Panel dissects Constitution
“We are here today because of Senator Robert Byrd,” said Harry Hirsch, dean of the College, at the opening of Tuesday’s Constitution Day panel.
Hirsch explained that Byrd was largely responsible for passing recent legislation requiring all federally-funded schools to sponsor a forum on the U.S. Constitution on or near its birthday, Sept. 17.
“At some point in the future we may want to debate federal mandates,” continued Hirsch. “But today we’re here to discuss the merits of the Constitution.”
According to history professor Pablo Mitchell, Oberlin was the only forum in the state to host the mandated panel.
The panelists proceeded to do so, often spiritedly. While they presented a diverse and sometimes conflicting range of ideas about the Constitution, the sentiments likely would have surprised Byrd, who on his website described the Constitution as “both the foundation and guardian of our liberties.”
Mitchell, who also teaches in the comparative American studies department, spoke about the Constitution and its relation to race. He questioned its relevancy for our current political times, comparing it to Vioxx — a product, he said, “which works for a little while and then breaks down.”
“The Constitution was a pre-modern document,” said Mitchell. “Reading it now — it’s a little musty.”
Mitchell, a self-described skeptic, went on to say that the Constitution’s only utility in regard to race was as a historical document.
Harlan Wilson, professor of politics, spoke of the way in which the Constitution generates power for the national government. He said that in the way it treats power, the Constitution is not a democratic document.
Wilson did not go so far as to say that the Constitution is invalid. Instead, he suggested that the Constitution be considered as more than a written document.
“The Constitution can be a way of life in which the written Constitution, federalism, political institutions, political economy and culture are all factors,” he said.

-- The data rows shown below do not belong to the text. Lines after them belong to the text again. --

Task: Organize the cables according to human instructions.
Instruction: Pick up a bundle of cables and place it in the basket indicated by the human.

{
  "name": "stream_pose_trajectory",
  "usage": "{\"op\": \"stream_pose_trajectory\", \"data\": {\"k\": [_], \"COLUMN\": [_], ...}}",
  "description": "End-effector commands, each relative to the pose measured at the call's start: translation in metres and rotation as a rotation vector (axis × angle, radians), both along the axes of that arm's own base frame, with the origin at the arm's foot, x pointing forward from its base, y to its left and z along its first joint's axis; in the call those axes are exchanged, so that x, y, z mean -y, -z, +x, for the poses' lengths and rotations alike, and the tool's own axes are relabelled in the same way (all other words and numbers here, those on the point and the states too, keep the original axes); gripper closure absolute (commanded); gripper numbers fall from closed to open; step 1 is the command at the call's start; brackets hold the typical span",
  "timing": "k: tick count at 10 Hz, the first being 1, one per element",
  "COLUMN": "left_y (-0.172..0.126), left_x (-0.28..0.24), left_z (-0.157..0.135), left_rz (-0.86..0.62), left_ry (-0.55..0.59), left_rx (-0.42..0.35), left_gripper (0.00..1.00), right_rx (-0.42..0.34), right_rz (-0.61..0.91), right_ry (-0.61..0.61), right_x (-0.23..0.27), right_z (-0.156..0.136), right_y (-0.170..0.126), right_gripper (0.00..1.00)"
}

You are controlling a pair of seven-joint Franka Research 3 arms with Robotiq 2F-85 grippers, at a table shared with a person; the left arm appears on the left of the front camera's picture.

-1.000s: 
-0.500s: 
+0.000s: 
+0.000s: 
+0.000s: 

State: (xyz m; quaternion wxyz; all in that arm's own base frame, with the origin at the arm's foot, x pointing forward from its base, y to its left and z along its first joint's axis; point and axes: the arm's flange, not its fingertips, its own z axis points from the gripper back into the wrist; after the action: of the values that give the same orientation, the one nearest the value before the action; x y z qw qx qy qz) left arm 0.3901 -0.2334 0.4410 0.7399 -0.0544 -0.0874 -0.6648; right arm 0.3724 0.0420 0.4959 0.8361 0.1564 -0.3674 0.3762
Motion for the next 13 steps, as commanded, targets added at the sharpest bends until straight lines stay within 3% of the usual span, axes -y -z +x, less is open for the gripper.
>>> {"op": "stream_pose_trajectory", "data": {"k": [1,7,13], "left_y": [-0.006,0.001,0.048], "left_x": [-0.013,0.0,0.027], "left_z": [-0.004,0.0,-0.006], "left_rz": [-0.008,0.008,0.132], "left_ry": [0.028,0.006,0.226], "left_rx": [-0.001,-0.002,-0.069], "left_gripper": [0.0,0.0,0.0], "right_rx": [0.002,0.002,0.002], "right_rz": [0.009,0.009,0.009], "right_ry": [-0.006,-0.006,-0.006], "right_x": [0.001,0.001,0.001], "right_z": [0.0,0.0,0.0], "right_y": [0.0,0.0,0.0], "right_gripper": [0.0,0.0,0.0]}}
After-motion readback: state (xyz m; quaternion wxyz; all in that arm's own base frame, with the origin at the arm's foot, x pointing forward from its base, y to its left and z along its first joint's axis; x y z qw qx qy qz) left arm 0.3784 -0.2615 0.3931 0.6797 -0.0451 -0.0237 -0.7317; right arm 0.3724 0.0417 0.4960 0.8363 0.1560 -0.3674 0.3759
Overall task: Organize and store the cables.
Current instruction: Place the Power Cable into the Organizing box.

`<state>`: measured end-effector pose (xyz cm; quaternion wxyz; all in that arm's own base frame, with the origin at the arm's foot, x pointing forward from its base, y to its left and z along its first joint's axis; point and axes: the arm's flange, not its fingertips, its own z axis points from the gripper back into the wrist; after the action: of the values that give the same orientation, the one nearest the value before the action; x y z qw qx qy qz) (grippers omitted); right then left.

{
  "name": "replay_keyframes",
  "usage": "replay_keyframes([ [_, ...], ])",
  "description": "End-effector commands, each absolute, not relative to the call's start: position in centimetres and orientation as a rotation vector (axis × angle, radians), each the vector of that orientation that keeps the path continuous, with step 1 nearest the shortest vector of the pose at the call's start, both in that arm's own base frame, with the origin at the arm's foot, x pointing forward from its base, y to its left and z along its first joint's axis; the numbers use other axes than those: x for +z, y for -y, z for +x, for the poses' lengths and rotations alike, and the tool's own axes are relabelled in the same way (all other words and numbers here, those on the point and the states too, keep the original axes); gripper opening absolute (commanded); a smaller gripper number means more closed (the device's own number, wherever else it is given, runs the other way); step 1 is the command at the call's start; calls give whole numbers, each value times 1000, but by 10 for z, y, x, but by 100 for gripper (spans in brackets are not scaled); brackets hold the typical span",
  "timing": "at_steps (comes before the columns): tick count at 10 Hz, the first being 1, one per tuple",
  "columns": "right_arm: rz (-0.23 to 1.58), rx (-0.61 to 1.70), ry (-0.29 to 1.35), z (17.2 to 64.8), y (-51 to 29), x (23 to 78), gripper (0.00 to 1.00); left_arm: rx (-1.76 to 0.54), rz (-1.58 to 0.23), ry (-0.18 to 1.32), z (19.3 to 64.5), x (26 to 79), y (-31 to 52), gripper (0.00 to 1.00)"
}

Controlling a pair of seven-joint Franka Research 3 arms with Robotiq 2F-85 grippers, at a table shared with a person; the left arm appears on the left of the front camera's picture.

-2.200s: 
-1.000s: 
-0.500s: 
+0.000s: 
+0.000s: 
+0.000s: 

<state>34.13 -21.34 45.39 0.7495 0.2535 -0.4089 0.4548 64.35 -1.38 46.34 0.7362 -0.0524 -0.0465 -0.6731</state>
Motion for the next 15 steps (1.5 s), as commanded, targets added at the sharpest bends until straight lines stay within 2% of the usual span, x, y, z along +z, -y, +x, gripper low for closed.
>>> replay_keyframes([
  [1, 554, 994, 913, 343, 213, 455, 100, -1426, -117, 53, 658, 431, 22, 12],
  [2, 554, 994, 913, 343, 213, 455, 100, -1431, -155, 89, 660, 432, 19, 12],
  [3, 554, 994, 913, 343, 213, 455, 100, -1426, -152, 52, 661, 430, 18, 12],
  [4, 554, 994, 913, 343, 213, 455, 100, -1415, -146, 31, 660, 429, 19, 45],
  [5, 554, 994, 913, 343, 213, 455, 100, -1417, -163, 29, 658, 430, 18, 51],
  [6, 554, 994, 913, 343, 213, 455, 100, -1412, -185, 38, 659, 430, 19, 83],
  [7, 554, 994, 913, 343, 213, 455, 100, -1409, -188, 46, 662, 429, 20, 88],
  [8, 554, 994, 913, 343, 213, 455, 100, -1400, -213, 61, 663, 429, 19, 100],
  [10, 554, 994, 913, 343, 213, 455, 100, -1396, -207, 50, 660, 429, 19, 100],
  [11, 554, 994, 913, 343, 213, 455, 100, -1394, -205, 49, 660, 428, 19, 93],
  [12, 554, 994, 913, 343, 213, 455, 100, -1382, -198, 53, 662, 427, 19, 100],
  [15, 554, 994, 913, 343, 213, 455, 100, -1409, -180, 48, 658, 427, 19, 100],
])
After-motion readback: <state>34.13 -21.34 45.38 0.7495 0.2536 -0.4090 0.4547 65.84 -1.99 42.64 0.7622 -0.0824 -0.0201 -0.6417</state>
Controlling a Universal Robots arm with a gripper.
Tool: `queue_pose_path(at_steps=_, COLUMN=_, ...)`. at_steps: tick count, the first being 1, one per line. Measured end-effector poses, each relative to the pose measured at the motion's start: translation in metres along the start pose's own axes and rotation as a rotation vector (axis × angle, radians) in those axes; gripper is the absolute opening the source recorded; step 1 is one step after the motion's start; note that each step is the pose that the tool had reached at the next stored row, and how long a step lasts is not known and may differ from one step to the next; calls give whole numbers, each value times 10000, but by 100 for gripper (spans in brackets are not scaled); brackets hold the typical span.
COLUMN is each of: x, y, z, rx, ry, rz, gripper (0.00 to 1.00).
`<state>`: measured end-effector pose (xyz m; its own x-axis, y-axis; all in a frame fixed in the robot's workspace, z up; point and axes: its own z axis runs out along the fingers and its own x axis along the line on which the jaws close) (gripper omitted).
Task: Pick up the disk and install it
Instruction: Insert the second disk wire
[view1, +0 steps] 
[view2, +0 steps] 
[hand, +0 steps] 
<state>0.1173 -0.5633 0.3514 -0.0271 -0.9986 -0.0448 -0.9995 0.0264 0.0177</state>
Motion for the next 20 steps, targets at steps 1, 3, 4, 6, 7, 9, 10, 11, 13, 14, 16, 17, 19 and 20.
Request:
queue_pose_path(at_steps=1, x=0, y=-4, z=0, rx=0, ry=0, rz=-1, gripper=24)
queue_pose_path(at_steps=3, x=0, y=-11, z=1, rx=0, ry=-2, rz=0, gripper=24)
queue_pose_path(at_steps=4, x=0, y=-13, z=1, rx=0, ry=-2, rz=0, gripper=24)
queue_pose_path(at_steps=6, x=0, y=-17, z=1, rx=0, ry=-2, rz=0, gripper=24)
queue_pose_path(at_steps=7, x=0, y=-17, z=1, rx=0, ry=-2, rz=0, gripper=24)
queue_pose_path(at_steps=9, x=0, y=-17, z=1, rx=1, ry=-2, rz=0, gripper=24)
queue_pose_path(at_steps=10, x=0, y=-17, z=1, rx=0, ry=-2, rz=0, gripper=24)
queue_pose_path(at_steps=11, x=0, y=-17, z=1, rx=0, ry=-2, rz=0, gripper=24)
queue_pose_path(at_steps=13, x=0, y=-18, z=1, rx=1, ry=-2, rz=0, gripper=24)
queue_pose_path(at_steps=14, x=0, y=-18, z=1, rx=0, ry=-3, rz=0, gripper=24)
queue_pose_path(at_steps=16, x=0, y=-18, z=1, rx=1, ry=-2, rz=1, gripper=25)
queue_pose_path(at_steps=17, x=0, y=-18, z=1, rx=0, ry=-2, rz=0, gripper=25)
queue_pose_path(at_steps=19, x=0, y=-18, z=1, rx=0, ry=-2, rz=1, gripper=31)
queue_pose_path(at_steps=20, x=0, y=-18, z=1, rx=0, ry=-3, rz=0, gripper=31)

Nancy Dye, Oberlin College president and professor of history, spoke about modern-day interpretations of the Constitution as it applies to immigrant’s rights and laws concerning terrorism.
“The government’s weapon of choice in the home-front war on terror is to use immigration law to arrest and detain anyone who looks suspicious,” said Dye.
Dye spoke critically about the government’s use of this law.
“We are fast becoming a nation who treats immigrant persons differently before the law,” she said.
The other two panelists did not analyze the Constitution directly; their lectures focused on law and its relation to modern society.
Ronald Kahn, James Monroe professor of politics and law, discussed the implications of John Roberts becoming chief justice of the Supreme Court.
Kahn described Roberts as being “above the ideological right and left” and a man of “credibility and intellectual honesty.”
“The position of chief justice will have a moderating effect on Roberts,” said Kahn. “The traditions of the court will mean something to him.”
Kahn predicted that while Roberts will have little effect on individual cases in the short run, he will significantly impact constitutional law in the long run.
“Roberts will not create major change, but he will also not be a force for major backward change,” said Kahn.
Wendy Kozol, associate professor of gender and women’s studies, discussed the problems of national and international law regarding women’s rights. She argued that this legislation tends to view women in a limited sense that can further perpetuate stereotypical ways of seeing women.
“We all want justice for women,” said Kozol, “but we see different ways of attaining it.”
While it was clear at the forum that many students and professors at Oberlin
do not love the Constitution, most were not ready to leave it entirely.